GOAL OF THE EXERCISE ▸
Read through the lines below for the string "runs" and copy each one that has it.

SUPPLIED INFORMATION ▸

:::::

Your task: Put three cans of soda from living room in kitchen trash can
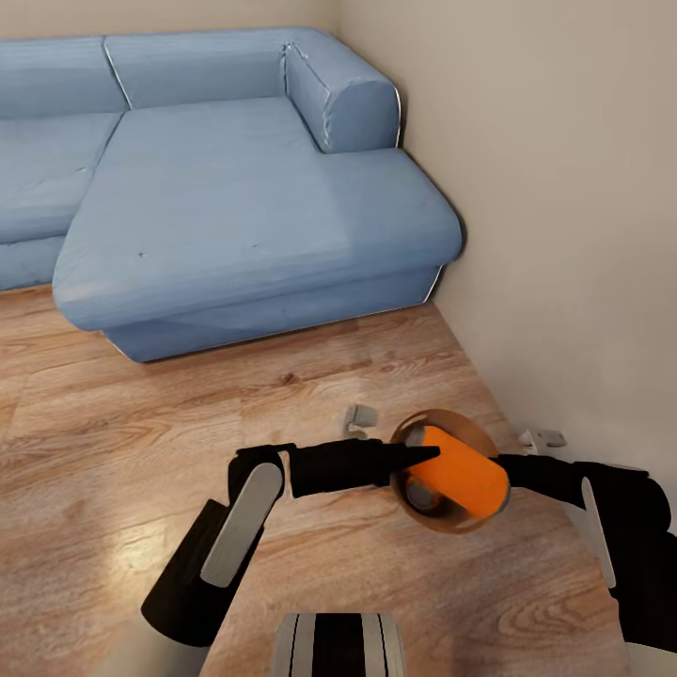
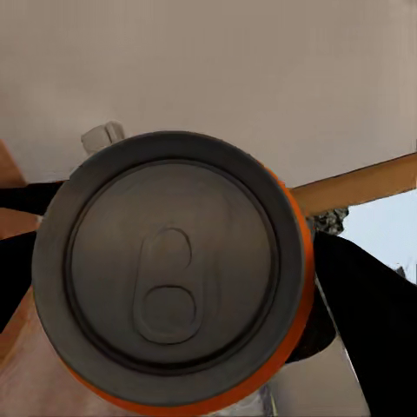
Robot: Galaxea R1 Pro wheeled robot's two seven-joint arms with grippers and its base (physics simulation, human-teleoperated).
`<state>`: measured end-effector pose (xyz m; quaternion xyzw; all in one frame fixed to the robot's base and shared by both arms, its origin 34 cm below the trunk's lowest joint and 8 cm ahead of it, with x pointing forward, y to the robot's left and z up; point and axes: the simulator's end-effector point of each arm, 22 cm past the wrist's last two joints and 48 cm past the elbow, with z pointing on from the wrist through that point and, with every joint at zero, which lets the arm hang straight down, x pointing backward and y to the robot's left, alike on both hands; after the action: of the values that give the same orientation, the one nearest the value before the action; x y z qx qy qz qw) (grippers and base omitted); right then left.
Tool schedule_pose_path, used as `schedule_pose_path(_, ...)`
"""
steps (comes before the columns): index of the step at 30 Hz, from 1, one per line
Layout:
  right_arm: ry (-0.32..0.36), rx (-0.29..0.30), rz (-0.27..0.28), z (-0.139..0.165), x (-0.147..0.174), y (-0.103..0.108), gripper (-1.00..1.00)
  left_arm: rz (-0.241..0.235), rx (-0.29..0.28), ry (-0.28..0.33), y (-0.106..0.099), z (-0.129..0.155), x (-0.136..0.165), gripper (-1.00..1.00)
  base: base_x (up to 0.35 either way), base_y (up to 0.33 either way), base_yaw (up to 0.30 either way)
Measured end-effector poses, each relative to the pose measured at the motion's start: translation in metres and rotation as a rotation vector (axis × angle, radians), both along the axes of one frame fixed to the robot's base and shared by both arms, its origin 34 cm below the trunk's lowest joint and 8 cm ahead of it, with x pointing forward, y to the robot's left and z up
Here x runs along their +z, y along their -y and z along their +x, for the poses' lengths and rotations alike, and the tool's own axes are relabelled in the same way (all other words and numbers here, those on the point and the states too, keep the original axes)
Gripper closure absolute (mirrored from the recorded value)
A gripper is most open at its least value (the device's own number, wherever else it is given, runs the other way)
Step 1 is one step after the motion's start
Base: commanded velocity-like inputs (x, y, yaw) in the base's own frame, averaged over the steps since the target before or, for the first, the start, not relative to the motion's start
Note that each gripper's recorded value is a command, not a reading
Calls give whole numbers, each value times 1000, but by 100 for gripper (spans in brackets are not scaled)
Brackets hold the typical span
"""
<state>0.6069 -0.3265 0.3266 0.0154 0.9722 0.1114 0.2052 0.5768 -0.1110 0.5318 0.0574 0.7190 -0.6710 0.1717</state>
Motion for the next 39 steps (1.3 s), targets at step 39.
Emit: schedule_pose_path(39, 1, 7, -14, 0, 2, 9, 100, 600, 90, 172, 48, -17, -81, 100, 0, 0, 0)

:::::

THE COMPLETED TASK ▸
Here x runs along their +z, y along their -y and z along their +x, for the poses' lengths and rotations alike, and the tool's own axes are relabelled in the same way (all other words and numbers here, those on the point and the states too, keep the original axes)
A gripper is most open at its least value (the device's own number, wherever else it is given, runs the other way)

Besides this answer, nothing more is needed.